Had I not traveled, had I not encountered them and their stories, would I, could I have changed? I don’t know but am thankful.
As Miriam Beard said, travel confronted me with myself and showed me truths I had never entertained. Now, my new idea of living embraces the past – as it was – without needing to rewrite or regret it. What and who I am is enough. My present and my future are what matters. While I can never rewrite my beginning, I’m crafting a better ending.
I think that someday I may learn to cry. And not hate it.
Teri, you make me cry! I wish I had been there to hold you and play with you, even though I’m not much older. Your story reminds me of my surprise nephew who was left alone in his crib when he woke up, and when I asked his mother (my sister-in-law) why she didn’t go get him, she said, “Oh, he’ll be all right.” I went in and changed him and brought him into the family room. He was a smiling, happy baby. Now he’s a happy devoted parent and loves kids!
You would have been a favorite of mine back then, I’m sure, Nance! I have always felt valued and appreciated by you. Thank you for that! Love to your Rich!
WoW Teri, I hate to cry too…but you’ve got me doing it now. What a hell of a journey. I’m so impressed with your story telling. I love the cemetery/gravestone searching stories. My Mom was very active in genealogy. She researched hers and my Dads side as best she could. Without computers. Cemetery searching even went to Salt Lake City with her genealogy group. She was the oldest in the group and they all loved her like a Mom. Alas, I knew nothing of these great friends she had made until after her passing… at the funeral home people came out of the woodwork talking about her and how much they loved her. I’d never met any of them before. Made me happy that she still had her own life.

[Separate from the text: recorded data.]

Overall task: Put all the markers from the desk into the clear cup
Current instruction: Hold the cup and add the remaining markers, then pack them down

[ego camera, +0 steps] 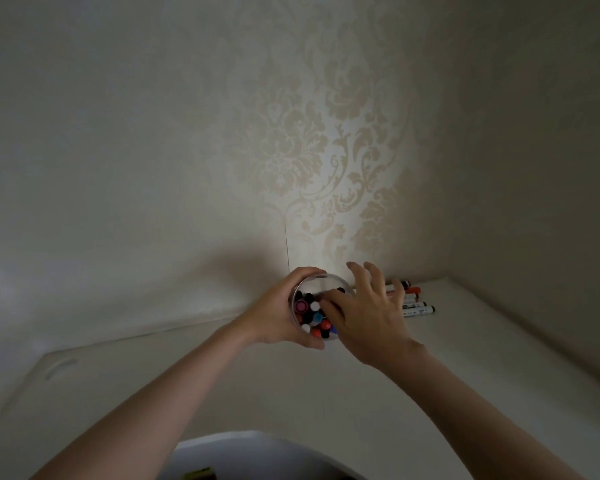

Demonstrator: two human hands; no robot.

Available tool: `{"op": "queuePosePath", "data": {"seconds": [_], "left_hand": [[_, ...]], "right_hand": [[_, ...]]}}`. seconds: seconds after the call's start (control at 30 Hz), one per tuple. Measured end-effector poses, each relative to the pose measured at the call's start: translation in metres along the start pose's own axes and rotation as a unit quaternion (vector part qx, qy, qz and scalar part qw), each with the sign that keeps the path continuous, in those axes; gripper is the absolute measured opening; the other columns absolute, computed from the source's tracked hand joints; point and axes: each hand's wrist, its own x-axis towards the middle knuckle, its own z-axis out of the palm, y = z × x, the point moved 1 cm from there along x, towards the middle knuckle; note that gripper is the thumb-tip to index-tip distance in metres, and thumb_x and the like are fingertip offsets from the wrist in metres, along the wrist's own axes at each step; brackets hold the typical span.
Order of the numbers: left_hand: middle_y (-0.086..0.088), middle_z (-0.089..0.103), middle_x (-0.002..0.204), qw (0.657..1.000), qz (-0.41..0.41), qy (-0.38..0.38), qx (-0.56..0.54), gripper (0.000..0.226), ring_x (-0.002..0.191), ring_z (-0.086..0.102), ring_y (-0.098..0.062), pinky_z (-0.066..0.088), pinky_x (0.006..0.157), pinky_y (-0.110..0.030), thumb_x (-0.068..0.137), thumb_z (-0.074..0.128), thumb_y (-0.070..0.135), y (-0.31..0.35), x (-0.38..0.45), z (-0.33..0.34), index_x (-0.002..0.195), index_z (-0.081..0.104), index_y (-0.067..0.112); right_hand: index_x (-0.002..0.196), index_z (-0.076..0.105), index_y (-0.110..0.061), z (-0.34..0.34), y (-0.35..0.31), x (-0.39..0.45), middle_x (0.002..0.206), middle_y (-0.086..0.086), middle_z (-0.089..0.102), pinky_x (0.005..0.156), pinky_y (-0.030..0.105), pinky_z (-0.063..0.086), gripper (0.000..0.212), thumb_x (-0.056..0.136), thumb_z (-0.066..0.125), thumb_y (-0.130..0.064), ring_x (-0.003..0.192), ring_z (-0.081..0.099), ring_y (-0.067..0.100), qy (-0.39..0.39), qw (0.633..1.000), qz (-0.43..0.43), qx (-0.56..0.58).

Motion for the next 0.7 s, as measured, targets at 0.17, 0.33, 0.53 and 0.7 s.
{"op": "queuePosePath", "data": {"seconds": [0.17,0.33,0.53,0.7], "left_hand": [[0.015,0.054,0.133,1.0,0.006,0.011,0.002,0.103,0.125,0.057,-0.008,0.054,0.102,-0.039,0.049,0.099,0.018,-0.003,-0.002,0.001,0.135,0.045,0.033],[0.018,0.051,0.136,1.0,-0.007,0.0,0.003,0.104,0.126,0.055,-0.004,0.053,0.103,-0.031,0.05,0.098,0.013,-0.009,-0.004,-0.003,0.135,0.043,0.036],[0.016,0.048,0.14,1.0,0.001,-0.019,0.017,0.106,0.128,0.055,-0.007,0.051,0.105,-0.03,0.05,0.098,0.013,-0.009,0.0,-0.003,0.138,0.041,0.033],[0.018,0.048,0.139,1.0,-0.005,-0.018,0.019,0.106,0.128,0.054,-0.007,0.051,0.105,-0.031,0.05,0.098,0.012,-0.01,0.002,-0.003,0.138,0.041,0.033]], "right_hand": [[0.118,0.056,-0.039,-0.006,0.02,-0.009,0.151,-0.004,0.03,0.108,0.052,0.032,0.034,0.095,0.032,-0.046,0.134,0.037,0.019,0.058,0.989,-0.027,0.131],[0.117,0.056,-0.019,0.037,0.111,0.0,0.124,0.009,0.056,0.089,0.039,0.047,0.033,0.086,0.049,-0.009,0.107,0.058,0.033,0.062,0.966,0.146,0.204],[0.148,0.012,-0.024,0.095,0.162,0.002,0.157,0.0,0.016,0.113,0.053,0.02,0.058,0.096,0.036,-0.027,0.142,0.02,0.021,-0.199,0.966,0.163,0.032],[0.14,0.031,-0.028,0.105,0.169,0.01,0.138,0.003,0.038,0.097,0.044,0.038,0.055,0.089,0.047,-0.042,0.123,0.039,0.026,-0.137,0.978,0.143,-0.068]]}}
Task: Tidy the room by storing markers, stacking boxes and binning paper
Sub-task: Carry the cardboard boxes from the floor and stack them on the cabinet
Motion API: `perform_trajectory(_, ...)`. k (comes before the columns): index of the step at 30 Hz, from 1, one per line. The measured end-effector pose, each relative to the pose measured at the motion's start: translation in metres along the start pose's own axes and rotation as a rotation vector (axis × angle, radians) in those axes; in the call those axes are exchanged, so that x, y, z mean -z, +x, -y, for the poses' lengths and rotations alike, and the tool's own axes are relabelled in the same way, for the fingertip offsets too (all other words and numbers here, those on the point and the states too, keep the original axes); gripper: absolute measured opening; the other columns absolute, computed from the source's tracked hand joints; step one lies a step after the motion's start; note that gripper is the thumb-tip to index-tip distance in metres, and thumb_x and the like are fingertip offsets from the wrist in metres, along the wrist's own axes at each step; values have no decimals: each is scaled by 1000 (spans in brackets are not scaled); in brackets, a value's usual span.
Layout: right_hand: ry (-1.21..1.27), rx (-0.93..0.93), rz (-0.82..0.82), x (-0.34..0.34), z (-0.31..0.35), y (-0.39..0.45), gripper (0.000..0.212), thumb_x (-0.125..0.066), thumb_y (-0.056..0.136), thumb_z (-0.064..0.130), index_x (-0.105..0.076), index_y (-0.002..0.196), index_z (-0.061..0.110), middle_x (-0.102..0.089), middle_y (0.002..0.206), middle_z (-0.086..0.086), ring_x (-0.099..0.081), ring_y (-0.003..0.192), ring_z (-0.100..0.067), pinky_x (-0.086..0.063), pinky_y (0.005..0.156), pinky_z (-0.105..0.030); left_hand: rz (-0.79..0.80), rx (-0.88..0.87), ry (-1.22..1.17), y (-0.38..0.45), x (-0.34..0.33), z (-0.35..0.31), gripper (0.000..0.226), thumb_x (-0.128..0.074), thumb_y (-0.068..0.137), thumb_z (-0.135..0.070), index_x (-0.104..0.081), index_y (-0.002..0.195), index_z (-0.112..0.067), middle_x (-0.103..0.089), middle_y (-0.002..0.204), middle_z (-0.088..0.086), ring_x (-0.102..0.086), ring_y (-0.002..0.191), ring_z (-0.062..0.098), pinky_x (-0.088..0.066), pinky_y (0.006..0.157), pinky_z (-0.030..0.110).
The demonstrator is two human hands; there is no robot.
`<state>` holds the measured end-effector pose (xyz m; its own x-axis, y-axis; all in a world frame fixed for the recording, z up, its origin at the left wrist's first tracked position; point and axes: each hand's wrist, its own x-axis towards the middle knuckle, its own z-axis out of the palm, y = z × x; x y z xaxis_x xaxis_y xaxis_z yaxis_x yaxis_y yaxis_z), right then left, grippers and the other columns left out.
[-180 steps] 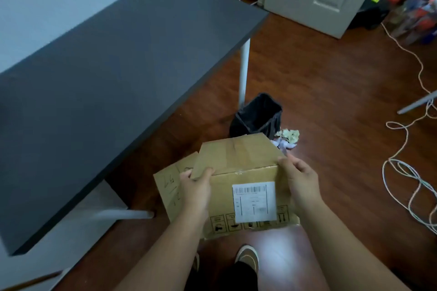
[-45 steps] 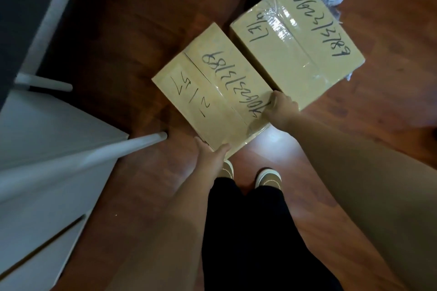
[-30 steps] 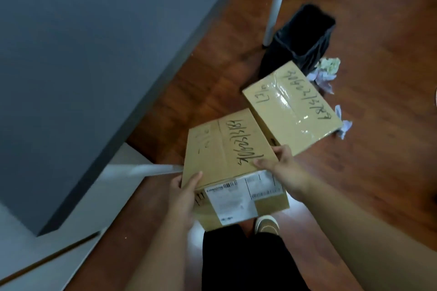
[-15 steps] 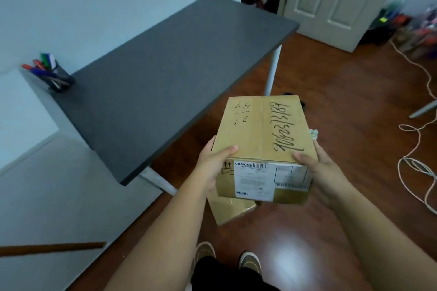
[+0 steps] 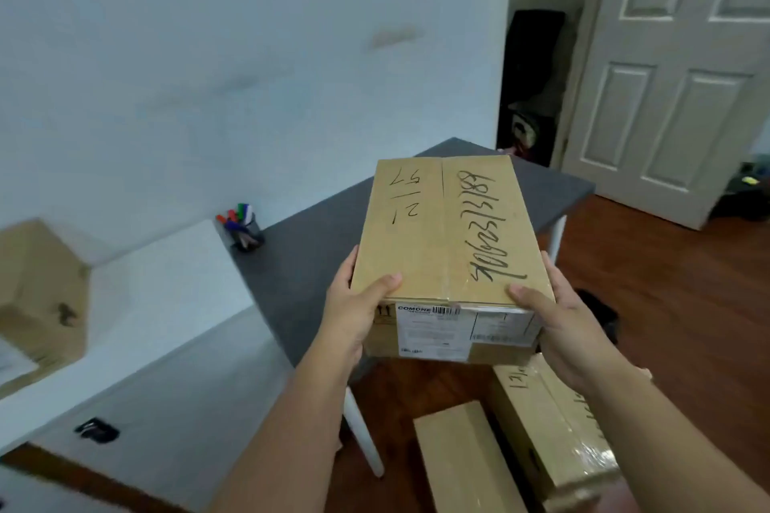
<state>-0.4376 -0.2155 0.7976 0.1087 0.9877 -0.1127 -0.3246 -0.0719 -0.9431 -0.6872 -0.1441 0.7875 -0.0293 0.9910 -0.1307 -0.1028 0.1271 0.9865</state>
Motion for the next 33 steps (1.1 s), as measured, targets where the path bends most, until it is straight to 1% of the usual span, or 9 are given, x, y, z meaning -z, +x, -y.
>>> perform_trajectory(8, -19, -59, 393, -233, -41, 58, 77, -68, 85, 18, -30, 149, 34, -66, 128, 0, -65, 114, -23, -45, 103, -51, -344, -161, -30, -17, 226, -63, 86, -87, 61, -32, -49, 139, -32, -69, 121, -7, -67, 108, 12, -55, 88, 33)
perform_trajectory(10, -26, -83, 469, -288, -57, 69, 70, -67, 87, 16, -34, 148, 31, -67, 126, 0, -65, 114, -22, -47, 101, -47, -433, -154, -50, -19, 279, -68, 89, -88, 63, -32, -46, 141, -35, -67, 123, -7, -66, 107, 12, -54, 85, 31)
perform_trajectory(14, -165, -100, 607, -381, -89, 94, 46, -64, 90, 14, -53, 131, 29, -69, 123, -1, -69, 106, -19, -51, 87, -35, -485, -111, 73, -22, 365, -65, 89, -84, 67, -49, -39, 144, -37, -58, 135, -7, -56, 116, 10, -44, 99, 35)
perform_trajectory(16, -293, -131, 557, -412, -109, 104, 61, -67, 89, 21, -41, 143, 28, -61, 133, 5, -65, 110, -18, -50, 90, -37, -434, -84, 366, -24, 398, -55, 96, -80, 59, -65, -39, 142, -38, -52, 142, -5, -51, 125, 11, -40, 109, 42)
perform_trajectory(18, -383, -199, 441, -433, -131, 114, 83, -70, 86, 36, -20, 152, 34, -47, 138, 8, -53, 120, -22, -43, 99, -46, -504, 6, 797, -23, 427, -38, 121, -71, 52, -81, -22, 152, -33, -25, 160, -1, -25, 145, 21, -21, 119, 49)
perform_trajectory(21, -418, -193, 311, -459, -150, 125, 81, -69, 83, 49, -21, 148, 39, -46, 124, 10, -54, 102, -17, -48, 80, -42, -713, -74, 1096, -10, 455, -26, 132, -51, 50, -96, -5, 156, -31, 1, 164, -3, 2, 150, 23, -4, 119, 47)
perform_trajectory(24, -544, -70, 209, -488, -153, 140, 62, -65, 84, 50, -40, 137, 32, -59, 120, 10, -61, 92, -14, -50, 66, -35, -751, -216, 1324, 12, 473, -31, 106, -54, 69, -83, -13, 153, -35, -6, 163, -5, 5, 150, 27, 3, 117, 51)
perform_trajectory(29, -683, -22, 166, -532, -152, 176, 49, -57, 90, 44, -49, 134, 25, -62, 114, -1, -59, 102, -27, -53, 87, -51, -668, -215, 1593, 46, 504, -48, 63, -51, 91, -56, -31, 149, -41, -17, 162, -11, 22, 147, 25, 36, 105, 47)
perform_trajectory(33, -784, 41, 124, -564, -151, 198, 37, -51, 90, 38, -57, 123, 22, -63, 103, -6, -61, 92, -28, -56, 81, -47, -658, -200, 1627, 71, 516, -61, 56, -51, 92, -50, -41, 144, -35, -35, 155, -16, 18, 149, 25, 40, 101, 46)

Well HELL you got me going on and on about myself. 😆😆
All the best to you and thanks for waking good memories for me🧡🧡
I KNEW I liked you! Thanks for sharing about your mom. She sounds like someone I’d like too. There’s no greater compliment than to be told you make others feel and remember. Thank you! Love to Hughie!
Oh my Teri!! This article made me cry and I hardly ever do! I want to give you a big hug. What a journey and your writing is so spectacular. What a gift you have. Thank you for sharing yourself in this way. Lot of love to you. Gwen
Thank you, Gwen! Yeah, I hardly ever do too! Makes my nose stuffy and I hate that too. I’m going to have to come and collect all my hugs! Thanks for friending me – I missed you!